-- WHAT THE TASK REQUIRES --
In full and without deviation, reproduce the records that follow.
Segment Start: DATA PROVIDED
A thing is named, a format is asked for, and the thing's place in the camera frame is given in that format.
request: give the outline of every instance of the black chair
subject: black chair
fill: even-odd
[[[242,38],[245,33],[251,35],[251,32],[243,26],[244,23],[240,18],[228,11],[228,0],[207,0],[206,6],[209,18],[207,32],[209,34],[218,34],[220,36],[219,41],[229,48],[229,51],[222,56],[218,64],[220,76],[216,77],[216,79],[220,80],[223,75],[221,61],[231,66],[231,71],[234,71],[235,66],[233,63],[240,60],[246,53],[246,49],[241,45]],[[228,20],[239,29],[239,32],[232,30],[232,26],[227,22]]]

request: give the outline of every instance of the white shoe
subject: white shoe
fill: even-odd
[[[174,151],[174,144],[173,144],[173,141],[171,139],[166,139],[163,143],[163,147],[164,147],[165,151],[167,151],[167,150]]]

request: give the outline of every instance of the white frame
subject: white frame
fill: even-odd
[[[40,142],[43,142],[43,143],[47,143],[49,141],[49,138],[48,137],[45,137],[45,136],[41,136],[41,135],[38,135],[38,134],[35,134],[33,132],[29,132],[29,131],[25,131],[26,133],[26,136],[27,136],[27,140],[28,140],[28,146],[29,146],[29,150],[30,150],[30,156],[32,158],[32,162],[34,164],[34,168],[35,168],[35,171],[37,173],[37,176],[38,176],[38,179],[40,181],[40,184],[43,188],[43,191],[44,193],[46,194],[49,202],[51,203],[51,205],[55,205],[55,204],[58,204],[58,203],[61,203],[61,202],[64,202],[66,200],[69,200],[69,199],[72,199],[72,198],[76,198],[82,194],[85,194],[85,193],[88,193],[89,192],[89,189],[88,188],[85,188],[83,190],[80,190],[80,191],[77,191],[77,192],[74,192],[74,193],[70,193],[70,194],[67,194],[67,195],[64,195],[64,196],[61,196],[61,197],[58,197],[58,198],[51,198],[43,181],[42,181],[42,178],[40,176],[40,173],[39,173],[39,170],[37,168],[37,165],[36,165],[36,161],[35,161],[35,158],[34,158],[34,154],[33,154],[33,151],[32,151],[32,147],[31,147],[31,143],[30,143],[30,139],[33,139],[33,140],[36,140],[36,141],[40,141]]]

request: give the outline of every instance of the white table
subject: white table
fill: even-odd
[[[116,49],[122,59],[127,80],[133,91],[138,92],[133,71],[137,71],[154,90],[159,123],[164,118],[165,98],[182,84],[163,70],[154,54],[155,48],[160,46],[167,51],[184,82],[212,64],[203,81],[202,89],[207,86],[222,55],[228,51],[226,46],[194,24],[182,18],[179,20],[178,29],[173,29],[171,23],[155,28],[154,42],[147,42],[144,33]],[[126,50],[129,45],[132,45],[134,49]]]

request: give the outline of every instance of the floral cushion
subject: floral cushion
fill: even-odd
Segment End: DATA PROVIDED
-- SOLUTION TO THIS PROBLEM --
A thing is named, a format is asked for, and the thing's place in the camera frame is given in that format.
request: give the outline of every instance of the black chair
subject: black chair
fill: even-odd
[[[242,38],[245,33],[251,35],[251,32],[243,26],[244,23],[240,18],[228,11],[228,0],[207,0],[206,6],[209,18],[207,32],[209,34],[218,34],[220,36],[219,41],[229,48],[229,51],[222,56],[218,64],[220,76],[216,77],[216,79],[220,80],[223,75],[221,61],[231,66],[231,71],[234,71],[235,66],[233,63],[240,60],[246,53],[246,49],[241,45]],[[228,20],[239,29],[239,32],[232,30],[232,26],[227,22]]]

request: give the outline of every instance of the white shoe
subject: white shoe
fill: even-odd
[[[174,151],[174,144],[173,144],[173,141],[171,139],[166,139],[163,143],[163,147],[164,147],[165,151],[167,151],[167,150]]]

request: give the outline of every instance of the white frame
subject: white frame
fill: even-odd
[[[40,142],[43,142],[43,143],[47,143],[49,141],[49,138],[48,137],[45,137],[45,136],[41,136],[41,135],[38,135],[38,134],[35,134],[33,132],[29,132],[29,131],[25,131],[26,133],[26,136],[27,136],[27,140],[28,140],[28,146],[29,146],[29,150],[30,150],[30,156],[32,158],[32,162],[34,164],[34,168],[35,168],[35,171],[37,173],[37,176],[38,176],[38,179],[40,181],[40,184],[43,188],[43,191],[44,193],[46,194],[49,202],[51,203],[51,205],[55,205],[55,204],[58,204],[58,203],[61,203],[61,202],[64,202],[66,200],[69,200],[69,199],[72,199],[72,198],[76,198],[82,194],[85,194],[85,193],[88,193],[89,192],[89,189],[88,188],[85,188],[83,190],[80,190],[80,191],[77,191],[77,192],[74,192],[74,193],[70,193],[70,194],[67,194],[67,195],[64,195],[64,196],[61,196],[61,197],[58,197],[58,198],[51,198],[43,181],[42,181],[42,178],[40,176],[40,173],[39,173],[39,170],[37,168],[37,165],[36,165],[36,161],[35,161],[35,158],[34,158],[34,154],[33,154],[33,151],[32,151],[32,147],[31,147],[31,143],[30,143],[30,139],[33,139],[33,140],[36,140],[36,141],[40,141]]]

request: give the outline of every instance of the white table
subject: white table
fill: even-odd
[[[116,49],[122,59],[127,80],[133,91],[138,92],[133,71],[137,71],[154,90],[159,123],[164,118],[165,98],[182,84],[163,70],[154,54],[155,48],[160,46],[167,51],[184,82],[212,64],[203,81],[202,89],[207,86],[222,55],[228,51],[226,46],[194,24],[182,18],[179,20],[178,29],[173,29],[171,23],[155,28],[154,42],[147,42],[144,33]],[[126,50],[129,45],[132,45],[134,49]]]

request: give the outline of every instance of the floral cushion
subject: floral cushion
fill: even-odd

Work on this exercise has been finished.